======== GIVEN ENTRIES ========
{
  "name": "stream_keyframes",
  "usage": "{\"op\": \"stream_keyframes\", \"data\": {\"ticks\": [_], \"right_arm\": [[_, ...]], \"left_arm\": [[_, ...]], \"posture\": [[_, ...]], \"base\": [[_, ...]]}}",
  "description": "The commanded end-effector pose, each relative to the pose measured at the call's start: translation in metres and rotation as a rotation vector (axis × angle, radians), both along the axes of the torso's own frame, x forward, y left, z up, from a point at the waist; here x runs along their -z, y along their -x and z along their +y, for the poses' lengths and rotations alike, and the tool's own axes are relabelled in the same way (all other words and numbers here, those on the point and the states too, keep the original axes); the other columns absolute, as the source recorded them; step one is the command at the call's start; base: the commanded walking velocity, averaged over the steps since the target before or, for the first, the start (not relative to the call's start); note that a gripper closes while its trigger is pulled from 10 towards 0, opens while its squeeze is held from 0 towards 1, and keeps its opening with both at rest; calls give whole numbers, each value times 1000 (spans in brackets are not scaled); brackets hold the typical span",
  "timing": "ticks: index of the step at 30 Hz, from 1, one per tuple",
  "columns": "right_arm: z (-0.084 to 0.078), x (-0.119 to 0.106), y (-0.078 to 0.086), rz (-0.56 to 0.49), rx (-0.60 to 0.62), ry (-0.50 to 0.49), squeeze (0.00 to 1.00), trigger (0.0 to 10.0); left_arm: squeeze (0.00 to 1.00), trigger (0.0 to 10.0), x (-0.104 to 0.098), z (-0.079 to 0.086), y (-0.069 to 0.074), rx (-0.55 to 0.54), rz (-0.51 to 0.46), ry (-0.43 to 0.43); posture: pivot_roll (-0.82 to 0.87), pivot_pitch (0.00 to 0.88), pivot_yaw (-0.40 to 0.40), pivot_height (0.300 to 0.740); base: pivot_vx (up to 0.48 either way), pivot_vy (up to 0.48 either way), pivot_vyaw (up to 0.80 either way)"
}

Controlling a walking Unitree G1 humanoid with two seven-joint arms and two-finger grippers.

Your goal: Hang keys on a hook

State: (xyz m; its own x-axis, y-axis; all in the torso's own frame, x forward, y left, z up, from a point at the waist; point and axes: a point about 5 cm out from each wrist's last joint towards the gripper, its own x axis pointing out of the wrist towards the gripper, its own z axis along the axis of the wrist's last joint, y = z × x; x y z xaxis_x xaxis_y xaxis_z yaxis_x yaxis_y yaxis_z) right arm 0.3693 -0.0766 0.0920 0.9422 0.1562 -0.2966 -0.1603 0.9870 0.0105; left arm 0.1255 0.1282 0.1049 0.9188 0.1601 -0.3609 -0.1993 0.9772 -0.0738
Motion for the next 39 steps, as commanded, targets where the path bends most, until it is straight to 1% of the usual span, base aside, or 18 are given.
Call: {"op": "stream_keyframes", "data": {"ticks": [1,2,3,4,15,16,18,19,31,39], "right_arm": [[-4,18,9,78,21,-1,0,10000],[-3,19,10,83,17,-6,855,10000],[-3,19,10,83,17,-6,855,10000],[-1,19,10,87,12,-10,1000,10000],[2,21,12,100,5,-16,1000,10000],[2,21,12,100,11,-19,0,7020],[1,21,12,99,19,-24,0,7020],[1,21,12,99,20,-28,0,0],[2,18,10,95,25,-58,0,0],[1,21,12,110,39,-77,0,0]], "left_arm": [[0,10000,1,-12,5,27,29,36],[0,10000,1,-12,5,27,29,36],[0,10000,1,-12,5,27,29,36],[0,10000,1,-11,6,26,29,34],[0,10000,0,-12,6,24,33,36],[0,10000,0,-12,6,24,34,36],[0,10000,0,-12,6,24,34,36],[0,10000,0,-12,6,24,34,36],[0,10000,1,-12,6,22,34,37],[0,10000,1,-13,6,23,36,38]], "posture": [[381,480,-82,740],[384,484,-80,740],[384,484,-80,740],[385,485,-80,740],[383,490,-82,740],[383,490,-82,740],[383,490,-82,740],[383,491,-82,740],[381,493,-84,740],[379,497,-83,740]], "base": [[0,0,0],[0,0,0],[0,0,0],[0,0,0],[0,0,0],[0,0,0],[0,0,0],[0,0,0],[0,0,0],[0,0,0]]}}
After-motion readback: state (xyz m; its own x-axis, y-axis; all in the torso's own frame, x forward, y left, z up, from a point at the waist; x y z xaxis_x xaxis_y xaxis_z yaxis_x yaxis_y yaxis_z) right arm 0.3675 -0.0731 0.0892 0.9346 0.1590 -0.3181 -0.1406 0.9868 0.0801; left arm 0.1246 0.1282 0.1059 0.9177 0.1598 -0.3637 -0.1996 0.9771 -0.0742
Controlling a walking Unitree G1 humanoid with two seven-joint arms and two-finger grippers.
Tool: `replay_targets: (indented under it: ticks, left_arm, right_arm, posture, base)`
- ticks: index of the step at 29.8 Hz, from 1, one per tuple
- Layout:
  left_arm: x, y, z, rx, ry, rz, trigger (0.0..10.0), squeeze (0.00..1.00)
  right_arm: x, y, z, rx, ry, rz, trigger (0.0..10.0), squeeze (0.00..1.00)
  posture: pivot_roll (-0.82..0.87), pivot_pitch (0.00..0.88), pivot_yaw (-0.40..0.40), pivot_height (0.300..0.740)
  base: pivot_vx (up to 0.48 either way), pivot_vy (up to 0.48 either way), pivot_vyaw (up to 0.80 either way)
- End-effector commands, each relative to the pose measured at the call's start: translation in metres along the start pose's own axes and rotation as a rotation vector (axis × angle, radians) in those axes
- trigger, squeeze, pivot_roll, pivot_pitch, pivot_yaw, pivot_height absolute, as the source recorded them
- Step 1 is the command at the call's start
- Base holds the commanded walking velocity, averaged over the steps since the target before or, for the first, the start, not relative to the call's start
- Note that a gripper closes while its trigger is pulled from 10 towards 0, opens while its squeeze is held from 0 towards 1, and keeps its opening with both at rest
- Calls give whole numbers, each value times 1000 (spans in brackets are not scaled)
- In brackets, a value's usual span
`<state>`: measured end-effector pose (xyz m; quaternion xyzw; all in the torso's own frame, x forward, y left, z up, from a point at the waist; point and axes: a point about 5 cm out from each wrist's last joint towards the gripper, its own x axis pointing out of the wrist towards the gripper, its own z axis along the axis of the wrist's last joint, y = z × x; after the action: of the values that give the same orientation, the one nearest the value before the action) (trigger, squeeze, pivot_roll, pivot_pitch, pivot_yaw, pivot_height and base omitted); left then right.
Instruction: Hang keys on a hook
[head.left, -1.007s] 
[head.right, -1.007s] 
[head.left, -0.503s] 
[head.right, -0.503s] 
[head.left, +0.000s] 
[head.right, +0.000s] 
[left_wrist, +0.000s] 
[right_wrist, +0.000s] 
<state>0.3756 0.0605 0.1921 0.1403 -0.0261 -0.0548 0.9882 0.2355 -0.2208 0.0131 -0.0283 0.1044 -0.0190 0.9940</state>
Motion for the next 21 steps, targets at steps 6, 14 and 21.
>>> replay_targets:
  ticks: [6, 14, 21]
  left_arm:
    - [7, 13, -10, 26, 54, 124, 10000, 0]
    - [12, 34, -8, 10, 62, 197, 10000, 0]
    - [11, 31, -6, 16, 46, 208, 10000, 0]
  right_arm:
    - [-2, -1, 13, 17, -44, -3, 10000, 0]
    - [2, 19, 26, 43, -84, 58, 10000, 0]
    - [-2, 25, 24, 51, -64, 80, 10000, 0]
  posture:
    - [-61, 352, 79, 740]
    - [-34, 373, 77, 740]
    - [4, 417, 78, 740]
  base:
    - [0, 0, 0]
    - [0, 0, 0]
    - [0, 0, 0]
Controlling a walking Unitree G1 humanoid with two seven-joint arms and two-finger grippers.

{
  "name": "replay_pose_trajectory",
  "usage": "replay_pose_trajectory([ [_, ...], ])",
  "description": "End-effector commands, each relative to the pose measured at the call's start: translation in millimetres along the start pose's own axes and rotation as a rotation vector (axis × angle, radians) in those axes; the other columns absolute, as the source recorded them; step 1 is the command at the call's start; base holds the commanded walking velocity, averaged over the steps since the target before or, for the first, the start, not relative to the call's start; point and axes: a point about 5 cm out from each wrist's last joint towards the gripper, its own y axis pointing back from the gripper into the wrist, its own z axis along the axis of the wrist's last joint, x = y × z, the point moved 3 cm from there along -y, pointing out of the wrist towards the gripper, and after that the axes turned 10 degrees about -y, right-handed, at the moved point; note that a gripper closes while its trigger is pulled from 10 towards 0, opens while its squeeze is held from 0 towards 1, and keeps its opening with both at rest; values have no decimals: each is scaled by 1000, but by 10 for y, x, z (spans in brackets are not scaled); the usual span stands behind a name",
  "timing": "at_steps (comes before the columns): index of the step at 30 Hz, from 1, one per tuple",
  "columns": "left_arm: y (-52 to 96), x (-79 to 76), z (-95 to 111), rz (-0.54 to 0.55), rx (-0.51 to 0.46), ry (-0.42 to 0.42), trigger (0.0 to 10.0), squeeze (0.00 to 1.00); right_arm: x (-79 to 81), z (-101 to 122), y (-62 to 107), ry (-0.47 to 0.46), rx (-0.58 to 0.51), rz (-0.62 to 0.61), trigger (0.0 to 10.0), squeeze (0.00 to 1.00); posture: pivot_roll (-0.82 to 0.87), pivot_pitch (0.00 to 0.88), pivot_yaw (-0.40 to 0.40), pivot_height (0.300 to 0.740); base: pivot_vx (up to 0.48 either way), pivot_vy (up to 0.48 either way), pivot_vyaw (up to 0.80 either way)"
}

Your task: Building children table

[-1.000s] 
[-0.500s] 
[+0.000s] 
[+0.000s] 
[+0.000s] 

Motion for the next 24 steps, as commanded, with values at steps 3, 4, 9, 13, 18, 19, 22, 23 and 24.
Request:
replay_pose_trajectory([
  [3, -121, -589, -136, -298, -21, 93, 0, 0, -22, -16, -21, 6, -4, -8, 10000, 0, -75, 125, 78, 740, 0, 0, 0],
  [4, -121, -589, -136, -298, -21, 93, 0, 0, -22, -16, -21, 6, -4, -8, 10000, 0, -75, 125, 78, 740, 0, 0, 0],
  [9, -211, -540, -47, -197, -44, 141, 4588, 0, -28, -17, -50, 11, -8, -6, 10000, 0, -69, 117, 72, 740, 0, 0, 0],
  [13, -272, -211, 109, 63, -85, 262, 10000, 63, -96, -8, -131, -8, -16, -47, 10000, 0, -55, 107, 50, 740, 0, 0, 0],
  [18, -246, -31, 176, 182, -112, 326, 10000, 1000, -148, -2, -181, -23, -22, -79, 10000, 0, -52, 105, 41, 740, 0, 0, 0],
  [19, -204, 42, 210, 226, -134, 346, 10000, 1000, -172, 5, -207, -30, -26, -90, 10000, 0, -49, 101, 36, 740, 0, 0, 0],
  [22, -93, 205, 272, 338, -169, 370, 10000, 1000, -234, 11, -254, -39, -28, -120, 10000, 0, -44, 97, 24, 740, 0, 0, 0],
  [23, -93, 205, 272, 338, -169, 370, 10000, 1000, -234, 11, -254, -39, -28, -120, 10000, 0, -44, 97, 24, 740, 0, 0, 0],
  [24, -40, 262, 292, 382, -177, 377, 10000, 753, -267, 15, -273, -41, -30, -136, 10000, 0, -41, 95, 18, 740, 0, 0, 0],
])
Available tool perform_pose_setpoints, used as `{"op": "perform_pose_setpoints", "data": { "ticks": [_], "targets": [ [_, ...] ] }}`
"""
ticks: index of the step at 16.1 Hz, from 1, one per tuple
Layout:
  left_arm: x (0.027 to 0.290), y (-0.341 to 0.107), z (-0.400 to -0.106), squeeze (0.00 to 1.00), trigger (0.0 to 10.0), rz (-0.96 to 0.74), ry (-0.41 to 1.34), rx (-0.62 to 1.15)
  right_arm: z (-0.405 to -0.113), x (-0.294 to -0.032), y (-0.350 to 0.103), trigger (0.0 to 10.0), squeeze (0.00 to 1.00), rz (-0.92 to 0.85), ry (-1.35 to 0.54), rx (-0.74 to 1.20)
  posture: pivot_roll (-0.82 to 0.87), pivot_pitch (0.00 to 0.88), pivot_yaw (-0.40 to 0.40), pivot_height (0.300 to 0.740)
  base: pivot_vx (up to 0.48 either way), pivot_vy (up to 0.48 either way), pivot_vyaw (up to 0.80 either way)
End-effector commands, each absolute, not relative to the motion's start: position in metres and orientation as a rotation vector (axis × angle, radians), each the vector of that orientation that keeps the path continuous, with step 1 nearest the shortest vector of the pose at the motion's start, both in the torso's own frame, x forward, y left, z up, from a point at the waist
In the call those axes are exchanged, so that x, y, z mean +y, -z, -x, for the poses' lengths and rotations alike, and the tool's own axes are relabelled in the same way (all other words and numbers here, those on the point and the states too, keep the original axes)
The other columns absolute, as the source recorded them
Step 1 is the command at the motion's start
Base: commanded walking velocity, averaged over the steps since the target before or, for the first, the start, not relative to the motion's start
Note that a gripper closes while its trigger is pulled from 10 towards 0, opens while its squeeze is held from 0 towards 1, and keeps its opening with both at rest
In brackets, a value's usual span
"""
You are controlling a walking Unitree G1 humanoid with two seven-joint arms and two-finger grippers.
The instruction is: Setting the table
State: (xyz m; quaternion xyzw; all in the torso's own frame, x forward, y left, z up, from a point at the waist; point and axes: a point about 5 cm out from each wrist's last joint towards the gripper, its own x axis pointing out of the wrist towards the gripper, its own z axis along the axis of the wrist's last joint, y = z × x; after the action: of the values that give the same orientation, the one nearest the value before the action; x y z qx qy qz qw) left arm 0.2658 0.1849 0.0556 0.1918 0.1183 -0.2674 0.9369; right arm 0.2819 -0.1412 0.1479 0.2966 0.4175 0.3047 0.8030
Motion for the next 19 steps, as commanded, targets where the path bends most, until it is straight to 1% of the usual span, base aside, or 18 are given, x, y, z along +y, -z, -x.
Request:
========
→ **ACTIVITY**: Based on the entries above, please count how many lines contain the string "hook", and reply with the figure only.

→ **WRITTEN REPLY**: 2